Kelly supports parents' being more aligned in their approach, as opposed to being split, which simply dilutes their authority. “It’s about recognising they are in different corners and that they are likely both have something to offer — and that their approach might need to be packaged differently.”

She recommends parents sit down together and talk. “Ask ‘how are we going to respond to this?’. Plan your response together because it is always better to respond than to react. Make the agreement between the parents first, and then communicate that clearly to the child in a calm way.”

Crowe encourages celebrating differences in parenting style. “But if you’re at different ends, how can you breach that gap?

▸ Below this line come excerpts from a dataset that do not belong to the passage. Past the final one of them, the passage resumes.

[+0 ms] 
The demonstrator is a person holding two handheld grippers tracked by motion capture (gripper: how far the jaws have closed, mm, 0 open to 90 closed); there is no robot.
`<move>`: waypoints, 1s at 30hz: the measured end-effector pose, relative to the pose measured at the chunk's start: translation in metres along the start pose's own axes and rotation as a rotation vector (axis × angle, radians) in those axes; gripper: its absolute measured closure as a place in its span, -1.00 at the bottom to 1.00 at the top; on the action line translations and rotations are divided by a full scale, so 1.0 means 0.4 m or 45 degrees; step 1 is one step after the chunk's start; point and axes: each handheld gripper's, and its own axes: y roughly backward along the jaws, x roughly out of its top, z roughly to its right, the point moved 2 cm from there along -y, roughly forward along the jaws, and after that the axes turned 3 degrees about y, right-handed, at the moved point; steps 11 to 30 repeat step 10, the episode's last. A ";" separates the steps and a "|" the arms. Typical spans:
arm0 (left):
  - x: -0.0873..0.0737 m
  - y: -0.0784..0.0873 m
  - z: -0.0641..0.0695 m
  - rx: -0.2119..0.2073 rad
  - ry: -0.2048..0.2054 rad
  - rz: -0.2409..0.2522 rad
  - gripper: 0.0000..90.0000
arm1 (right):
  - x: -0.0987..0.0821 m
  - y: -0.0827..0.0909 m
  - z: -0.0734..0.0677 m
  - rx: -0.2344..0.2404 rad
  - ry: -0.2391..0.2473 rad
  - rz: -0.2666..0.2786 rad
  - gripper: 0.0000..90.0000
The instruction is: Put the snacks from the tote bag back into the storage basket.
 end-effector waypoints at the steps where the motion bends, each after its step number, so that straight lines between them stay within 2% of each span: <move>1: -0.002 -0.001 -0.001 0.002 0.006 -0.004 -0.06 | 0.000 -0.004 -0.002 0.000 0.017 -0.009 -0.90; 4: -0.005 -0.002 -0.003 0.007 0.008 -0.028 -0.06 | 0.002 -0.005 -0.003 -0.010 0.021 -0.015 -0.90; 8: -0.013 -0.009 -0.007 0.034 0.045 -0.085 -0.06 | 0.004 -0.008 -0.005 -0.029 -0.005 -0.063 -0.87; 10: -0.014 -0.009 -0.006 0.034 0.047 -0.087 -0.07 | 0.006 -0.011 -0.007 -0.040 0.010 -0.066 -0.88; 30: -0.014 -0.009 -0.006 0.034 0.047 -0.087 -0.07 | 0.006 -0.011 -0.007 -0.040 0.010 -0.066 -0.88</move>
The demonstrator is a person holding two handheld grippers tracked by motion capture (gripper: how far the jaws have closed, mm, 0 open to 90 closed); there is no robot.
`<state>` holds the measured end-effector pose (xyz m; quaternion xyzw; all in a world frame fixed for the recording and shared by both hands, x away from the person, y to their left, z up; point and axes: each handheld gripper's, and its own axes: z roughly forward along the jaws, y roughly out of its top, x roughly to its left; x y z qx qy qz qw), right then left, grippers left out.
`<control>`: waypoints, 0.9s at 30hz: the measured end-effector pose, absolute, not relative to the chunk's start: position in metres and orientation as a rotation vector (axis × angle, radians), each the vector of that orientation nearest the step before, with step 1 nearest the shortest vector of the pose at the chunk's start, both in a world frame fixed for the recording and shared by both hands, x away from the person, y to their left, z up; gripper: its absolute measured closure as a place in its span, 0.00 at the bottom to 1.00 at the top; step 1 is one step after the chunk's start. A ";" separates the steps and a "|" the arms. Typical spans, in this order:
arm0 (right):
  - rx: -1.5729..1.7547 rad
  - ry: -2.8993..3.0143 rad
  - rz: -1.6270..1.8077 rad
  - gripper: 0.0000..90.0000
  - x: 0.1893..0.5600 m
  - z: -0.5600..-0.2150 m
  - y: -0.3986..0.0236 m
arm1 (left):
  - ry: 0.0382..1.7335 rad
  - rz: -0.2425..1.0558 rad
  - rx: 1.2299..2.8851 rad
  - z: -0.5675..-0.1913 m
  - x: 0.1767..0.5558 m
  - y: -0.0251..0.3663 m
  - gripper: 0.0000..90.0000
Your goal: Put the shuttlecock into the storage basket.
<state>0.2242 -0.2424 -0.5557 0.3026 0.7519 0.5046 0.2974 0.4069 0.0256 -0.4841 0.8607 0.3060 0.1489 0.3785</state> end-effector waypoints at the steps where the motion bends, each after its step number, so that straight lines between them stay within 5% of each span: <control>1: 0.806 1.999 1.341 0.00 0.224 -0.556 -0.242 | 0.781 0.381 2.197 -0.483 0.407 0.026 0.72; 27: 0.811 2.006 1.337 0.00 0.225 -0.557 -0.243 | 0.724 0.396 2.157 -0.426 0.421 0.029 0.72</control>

We don’t want the differences to be so overt that there’s a chasm.”

She recommends looking at the ways in which both styles complement one another. She also suggests each taking turns to be — for the child — the ‘feelings-focused’ parent and the ‘boundary-setting’ one. “Parenting is about being connected and staying connected with your child. So how about letting Dad take a turn at being the compassionate parent, and Mum be the one to say ‘it’s not OK to not do your homework’.

“You can often predict what issues may come up. Like the end of sixth-class school disco. If the answer to your child’s wanting to go is no, ask the other parent: ‘Can you lead on this one because it’s important that I’m not always the ‘no’ person.”

It's crucial, says Crowe, that the child sees both parents working together. “We know from research that 15-month-old children will choose which parent to go to with a request. They’re so attuned to each parent that they’ll spot the weak link. But we want them to reach to both parents, to know that both offer something of value.”

Such a unified parenting approach takes a lot of communication, says Crowe. “It takes daily conversation and work. It means taking time to say ‘Gosh, that was a huge tantrum today — is there a way we could have done things differently?’ Or, ‘Oh, I see you’ve allowed her to go to that gig. I wasn’t going to. How are we going to avoid this happening again?’”

It’s about each parent minding the other, says Crowe, so that neither feels alienated.

When two parents — each with a slightly, or very, different parenting style – merge the best of both, they are more collaborative and it is better for the child. Why? Because, says Kelly, “working together, they have broader shoulders”.